To see how far the cancer has progressed, the doctor may order a mammogram or ultrasound imaging of the breast. These tests look at the breast tissue and the lymph nodes. A scan of other parts of the body can also show if the cancer has spread beyond the breast.
There are a number of stages of treatment that can be used in combination to treat inflammatory breast cancer.
Chemotherapy may last for several months before the tumor is contained enough to operate on.
Chemotherapy may last for 4-6 months before the tumor is operated on. If the disease continues to progress, then chemotherapy may last for longer and surgery will be delayed.
Ideally, by the end of chemotherapy, the tumor will have shrunk and the inflammation will have gone down. Even if the tumor has only shrunk by a small amount, surgery may be performed.
If there has been no change in the size of the tumor, then the doctor may recommend proceeding straight to radiation therapy. This is to try to shrink the tumor and maintain a "buffer" of healthy tissue around the cancer.
Surgery for inflammatory breast cancer usually involves removing the affected breast and most, or all of the lymph nodes under the arm adjacent to it.
With less aggressive cancers, it is sometimes possible to remove only part of the breast. However, because this type of cancer is aggressive and progresses quickly, doctors will not usually recommend this.
Breast reconstruction is an option for most women who have had inflammatory breast cancer. However, doctors may recommend waiting months, or even years after treatment before considering this.
After chemotherapy, the DNA of cancer cells is damaged. This means they are unable to heal in the way normal cells do.
To take advantage of the weakened state of the cancer cells, doctors will use radiation therapy to target any remaining cancer cells.
Radiation therapy can be used to target the remaining cancer cells in the body after chemotherapy.
Radiation therapy can be targeted at very precise areas. However, the treatment causes damage to every cell it touches, so treatments are spread out over a number of weeks.
The damage caused by radiation therapy is cumulative. This means areas of the body that have been targeted by radiation should not be retreated if possible.
If the cancer comes back in the same place radiation therapy may be used again, if there is no better alternative.
To try to prevent the cancer returning, an additional combination of chemotherapy, hormone therapy, or targeted therapy may be recommended.
There are many new therapies currently being developed to treat inflammatory breast cancer. The most promising of these focuses on genes and the role played by the immune system.
Experts think that in the coming decades, there may be vaccines available that can help.

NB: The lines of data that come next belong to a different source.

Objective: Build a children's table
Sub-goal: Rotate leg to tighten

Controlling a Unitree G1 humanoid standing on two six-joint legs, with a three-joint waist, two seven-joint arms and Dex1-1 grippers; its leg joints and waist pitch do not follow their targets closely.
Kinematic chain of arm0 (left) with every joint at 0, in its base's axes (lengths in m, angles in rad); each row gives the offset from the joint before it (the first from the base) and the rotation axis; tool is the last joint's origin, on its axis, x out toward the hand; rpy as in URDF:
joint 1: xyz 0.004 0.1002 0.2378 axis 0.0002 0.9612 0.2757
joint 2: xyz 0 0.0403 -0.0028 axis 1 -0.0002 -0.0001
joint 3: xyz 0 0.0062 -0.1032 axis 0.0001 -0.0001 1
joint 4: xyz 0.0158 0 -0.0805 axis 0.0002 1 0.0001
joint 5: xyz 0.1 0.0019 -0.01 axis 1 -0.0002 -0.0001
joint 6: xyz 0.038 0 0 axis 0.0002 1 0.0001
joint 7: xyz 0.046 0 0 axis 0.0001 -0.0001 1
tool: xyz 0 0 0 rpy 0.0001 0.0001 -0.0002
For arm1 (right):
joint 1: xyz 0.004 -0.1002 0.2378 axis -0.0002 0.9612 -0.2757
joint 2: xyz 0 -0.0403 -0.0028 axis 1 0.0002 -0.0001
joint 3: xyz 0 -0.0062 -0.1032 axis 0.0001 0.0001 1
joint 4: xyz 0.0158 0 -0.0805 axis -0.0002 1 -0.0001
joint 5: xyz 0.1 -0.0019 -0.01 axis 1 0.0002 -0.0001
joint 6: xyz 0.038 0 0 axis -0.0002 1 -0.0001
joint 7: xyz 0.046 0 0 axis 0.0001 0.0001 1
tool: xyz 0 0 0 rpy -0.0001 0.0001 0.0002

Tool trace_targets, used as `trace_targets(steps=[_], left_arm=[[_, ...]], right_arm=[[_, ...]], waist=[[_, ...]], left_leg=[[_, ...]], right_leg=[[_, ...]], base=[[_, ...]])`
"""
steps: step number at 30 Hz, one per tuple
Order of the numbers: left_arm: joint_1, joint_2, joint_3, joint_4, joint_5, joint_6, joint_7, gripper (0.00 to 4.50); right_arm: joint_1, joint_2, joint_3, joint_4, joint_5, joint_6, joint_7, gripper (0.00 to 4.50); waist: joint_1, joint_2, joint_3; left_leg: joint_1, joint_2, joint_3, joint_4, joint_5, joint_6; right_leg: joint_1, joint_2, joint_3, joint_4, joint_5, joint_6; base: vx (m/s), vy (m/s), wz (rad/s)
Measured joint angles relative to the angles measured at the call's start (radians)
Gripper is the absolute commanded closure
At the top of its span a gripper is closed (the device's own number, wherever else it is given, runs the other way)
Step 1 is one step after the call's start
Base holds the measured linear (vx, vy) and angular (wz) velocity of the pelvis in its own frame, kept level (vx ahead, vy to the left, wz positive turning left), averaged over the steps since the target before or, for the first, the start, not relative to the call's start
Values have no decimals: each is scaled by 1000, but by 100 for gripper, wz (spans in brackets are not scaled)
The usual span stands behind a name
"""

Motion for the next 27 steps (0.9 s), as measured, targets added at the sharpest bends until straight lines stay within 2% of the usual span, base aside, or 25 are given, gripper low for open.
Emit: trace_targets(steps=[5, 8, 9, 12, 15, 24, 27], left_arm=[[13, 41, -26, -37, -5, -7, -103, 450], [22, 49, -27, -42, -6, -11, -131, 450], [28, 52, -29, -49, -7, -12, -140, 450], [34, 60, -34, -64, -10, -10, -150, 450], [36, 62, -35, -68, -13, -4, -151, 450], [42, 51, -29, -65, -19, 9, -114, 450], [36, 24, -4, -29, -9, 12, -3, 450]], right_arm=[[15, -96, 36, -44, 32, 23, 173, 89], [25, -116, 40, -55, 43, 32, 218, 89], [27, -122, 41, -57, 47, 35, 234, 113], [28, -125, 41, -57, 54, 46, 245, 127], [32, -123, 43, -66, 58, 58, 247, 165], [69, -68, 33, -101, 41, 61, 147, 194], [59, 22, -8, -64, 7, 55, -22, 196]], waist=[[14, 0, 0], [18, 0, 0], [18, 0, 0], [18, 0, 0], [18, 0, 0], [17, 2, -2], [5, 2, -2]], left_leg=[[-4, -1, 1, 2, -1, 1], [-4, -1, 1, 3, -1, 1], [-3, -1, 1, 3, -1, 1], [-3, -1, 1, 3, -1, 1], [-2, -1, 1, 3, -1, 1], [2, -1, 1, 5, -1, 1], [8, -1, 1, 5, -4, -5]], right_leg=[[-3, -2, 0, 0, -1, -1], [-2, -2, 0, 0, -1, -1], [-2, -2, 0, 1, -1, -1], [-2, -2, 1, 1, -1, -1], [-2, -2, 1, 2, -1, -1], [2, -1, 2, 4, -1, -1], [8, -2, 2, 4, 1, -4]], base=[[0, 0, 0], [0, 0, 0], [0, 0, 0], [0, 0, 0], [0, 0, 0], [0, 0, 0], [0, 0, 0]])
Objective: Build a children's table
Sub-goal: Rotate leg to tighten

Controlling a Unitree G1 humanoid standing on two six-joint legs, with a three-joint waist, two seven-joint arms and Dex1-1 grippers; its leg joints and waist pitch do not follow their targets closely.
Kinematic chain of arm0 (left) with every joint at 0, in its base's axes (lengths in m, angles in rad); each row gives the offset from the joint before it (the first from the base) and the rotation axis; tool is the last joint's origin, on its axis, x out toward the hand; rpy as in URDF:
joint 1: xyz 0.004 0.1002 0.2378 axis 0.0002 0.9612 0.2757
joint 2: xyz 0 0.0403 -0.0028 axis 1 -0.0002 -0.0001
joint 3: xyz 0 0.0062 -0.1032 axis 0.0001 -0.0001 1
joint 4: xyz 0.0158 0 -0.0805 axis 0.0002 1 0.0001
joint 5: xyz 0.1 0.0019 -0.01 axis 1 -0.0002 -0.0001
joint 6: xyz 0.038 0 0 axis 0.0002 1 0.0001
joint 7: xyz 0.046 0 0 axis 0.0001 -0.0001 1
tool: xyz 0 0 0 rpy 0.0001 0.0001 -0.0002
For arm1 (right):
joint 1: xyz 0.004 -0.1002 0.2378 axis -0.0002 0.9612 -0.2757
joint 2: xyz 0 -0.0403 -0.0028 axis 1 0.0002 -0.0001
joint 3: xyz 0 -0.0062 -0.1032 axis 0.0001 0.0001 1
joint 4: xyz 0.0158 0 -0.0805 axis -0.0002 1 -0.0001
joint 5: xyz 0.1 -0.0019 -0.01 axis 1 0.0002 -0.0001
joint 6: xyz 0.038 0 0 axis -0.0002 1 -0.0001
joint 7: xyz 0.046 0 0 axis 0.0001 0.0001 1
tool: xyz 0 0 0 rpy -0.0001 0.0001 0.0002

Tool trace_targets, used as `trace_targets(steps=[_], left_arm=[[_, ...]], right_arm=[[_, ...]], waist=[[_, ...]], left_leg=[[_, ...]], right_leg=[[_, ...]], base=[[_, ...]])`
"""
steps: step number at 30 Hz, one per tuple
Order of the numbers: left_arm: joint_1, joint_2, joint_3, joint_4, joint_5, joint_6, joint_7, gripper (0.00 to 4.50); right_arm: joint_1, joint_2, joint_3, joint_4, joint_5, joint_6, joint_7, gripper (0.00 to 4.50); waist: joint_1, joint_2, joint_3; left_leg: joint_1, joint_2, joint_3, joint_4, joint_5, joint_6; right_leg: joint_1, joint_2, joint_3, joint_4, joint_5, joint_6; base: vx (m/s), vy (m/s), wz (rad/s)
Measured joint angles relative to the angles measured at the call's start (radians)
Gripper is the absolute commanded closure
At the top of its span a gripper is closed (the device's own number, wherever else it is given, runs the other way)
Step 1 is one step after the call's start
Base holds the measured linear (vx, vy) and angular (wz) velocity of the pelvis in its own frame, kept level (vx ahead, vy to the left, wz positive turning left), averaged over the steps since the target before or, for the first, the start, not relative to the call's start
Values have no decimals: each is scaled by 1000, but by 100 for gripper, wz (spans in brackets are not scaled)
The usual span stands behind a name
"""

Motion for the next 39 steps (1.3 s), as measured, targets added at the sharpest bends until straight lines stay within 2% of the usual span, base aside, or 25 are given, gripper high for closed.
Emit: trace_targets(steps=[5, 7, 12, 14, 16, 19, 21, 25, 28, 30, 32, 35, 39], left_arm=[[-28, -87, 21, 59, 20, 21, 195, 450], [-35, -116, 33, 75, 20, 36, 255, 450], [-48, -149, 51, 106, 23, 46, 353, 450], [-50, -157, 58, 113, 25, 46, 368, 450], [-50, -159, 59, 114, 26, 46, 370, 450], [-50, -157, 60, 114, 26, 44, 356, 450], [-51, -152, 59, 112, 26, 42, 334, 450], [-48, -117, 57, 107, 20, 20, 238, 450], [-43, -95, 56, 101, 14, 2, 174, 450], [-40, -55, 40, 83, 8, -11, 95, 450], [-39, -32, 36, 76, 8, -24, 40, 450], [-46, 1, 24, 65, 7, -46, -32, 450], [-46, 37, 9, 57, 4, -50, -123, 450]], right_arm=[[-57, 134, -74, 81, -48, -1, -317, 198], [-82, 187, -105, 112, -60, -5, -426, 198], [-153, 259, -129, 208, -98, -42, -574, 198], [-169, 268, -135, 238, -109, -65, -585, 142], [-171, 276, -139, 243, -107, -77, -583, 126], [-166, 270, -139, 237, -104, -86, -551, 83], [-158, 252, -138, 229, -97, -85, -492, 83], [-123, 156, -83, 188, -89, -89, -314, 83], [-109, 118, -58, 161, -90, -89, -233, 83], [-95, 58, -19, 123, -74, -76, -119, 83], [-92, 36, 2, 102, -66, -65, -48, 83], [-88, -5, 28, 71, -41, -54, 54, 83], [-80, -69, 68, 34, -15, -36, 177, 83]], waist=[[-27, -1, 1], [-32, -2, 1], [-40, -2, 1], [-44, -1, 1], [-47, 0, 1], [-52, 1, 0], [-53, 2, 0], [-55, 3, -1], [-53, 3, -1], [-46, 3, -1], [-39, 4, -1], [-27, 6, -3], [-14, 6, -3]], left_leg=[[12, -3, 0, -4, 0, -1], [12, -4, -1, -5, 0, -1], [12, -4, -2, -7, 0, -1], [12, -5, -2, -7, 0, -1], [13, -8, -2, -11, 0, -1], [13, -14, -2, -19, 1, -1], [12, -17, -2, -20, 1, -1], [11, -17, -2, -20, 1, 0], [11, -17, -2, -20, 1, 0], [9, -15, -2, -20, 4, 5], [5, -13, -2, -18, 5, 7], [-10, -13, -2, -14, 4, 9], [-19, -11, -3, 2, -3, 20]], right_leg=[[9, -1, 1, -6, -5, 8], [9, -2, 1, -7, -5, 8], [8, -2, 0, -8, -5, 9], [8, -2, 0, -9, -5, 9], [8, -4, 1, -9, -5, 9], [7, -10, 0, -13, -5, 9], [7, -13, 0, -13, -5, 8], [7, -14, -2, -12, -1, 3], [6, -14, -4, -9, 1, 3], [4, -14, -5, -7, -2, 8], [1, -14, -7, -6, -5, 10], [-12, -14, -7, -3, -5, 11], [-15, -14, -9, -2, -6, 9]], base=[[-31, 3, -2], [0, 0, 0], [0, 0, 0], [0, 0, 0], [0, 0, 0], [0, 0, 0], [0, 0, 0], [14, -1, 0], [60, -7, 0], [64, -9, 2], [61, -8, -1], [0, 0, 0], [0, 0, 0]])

These would mobilize the immune system to defend the body against cancer cells, or weaken cancer cells so that chemotherapy drugs can be more effective against them.
Healthcare providers specializing in inflammatory breast cancer, such as the Dana-Farber Cancer Institute, offer family-centered care.
People with inflammatory breast cancer should ask their doctor about the local options for support and complementary therapies.
These programs include support and complementary therapies beyond clinical care, such as massage and acupuncture.
There are also patient organizations that support people with inflammatory breast cancer. One example is The IBC Network Foundation, which was founded by a survivor of the disease.
The IBC Network Foundation:
- runs support groups
- provides information about the disease
- raises awareness among the general public
- funds research into the disease
There is plenty of support available for people with inflammatory breast cancer. To find out more about what is available locally, people can discuss this with their doctor.